Among the branches of astronomy, radio astronomy is unique because it spans the largest portion of the electromagnetic spectrum, e.g., from about 10 MHz to 300 GHz. On the other hand, due to scientific priorities as well as technological limitations, radio astronomy receivers have traditionally covered about an octave bandwidth. This approach of ``one specialized receiver for one primary science goal'' is, however, not only becoming too expensive for next-generation radio telescopes comprising thousands of small antennas, but also is inadequate to answer new scientific questions which require simultaneous coverage of large bandwidths.;This thesis presents significant improvements on the state of the art of two key receiver components in pursuit of decade-bandwidth radio astronomy: 1) reflector feed antennas; 2) low-noise amplifiers on compound-semiconductor technologies.;The first part of this thesis introduces the quadruple-ridged flared horn: a flexible, dual linear-polarization reflector feed antenna that achieves 5:1--7:1 bandwidths while maintaining near-constant beamwidth.
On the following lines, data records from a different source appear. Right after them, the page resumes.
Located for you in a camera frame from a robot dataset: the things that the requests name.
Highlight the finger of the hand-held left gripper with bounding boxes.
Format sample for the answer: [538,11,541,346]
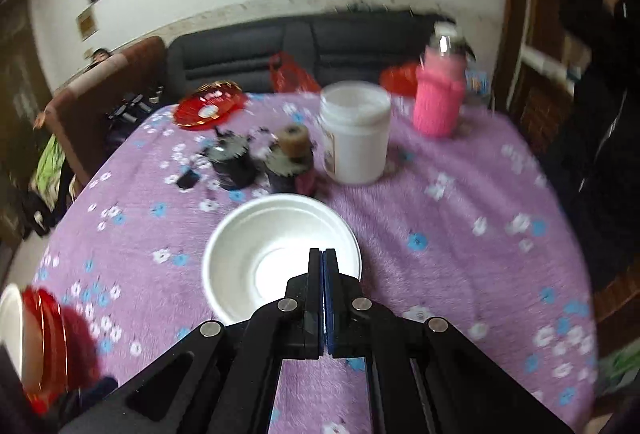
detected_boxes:
[75,376,120,411]

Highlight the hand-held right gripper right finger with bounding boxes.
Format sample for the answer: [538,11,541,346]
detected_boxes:
[323,247,576,434]

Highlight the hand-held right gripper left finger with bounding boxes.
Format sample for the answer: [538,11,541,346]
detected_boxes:
[60,247,324,434]

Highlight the red plate with gold rim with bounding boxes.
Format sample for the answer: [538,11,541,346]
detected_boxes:
[379,63,426,98]
[173,81,249,130]
[21,286,103,416]

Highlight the white paper bowl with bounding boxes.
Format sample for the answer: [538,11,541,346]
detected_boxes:
[202,193,362,326]

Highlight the beige bowl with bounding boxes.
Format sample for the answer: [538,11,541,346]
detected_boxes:
[0,283,32,382]

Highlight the black jar with cork lid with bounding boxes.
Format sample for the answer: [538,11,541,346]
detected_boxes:
[264,123,317,196]

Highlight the purple floral tablecloth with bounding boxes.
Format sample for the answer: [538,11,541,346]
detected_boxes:
[30,89,602,434]

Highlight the white plastic jar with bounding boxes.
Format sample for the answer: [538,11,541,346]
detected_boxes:
[319,81,392,185]

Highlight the black binder clip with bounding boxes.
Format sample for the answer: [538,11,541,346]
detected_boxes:
[177,167,202,191]

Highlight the red plastic bag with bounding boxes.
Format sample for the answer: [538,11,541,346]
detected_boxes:
[268,51,321,94]

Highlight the green cloth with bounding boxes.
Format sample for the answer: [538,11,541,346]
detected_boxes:
[30,133,69,206]

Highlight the bottle with pink knitted sleeve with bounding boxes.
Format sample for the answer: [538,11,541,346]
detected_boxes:
[412,21,469,138]

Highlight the dark grey sofa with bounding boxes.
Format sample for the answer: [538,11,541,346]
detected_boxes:
[166,11,453,96]

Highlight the black bag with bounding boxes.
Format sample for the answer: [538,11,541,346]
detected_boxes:
[106,86,166,146]

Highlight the clear plastic bag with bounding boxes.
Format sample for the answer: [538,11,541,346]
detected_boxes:
[465,66,494,96]

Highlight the brown armchair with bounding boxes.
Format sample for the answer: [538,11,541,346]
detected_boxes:
[47,36,169,181]

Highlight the small wall plaque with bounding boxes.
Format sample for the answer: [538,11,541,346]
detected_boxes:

The horn is unique in that it is the only wideband antenna suitable for radio astronomy that: 1) can be designed to have nominal 10 dB beamwidth between 30 and 150 degrees; 2) requires one single-ended 50 Ω low-noise amplifier per polarization. Design, analysis, and measurements of several quad-ridged horns are presented.;The second part of the thesis focuses on modeling and measurements of discrete high-electron mobility transistors (HEMTs) and their applications in wideband, extremely low-noise amplifiers. The transistors and microwave monolithic integrated circuit low-noise amplifiers described herein have been fabricated on two state-of-the-art HEMT processes: 1) 35 nm indium phosphide; 2) 70 nm gallium arsenide. DC and microwave performance of transistors from both processes at room and cryogenic temperatures are included, as well as first-reported measurements of detailed noise characterization of the HEMTs. Design and measurements of two low-noise amplifiers covering 1--20 and 8--50 GHz fabricated on both processes are also provided, which show that the 1--20 GHz amplifier improves the state of the art in cryogenic noise and bandwidth, while the 8--50 GHz amplifier achieves noise performance only slightly worse than the best published results but does so with nearly decade bandwidth.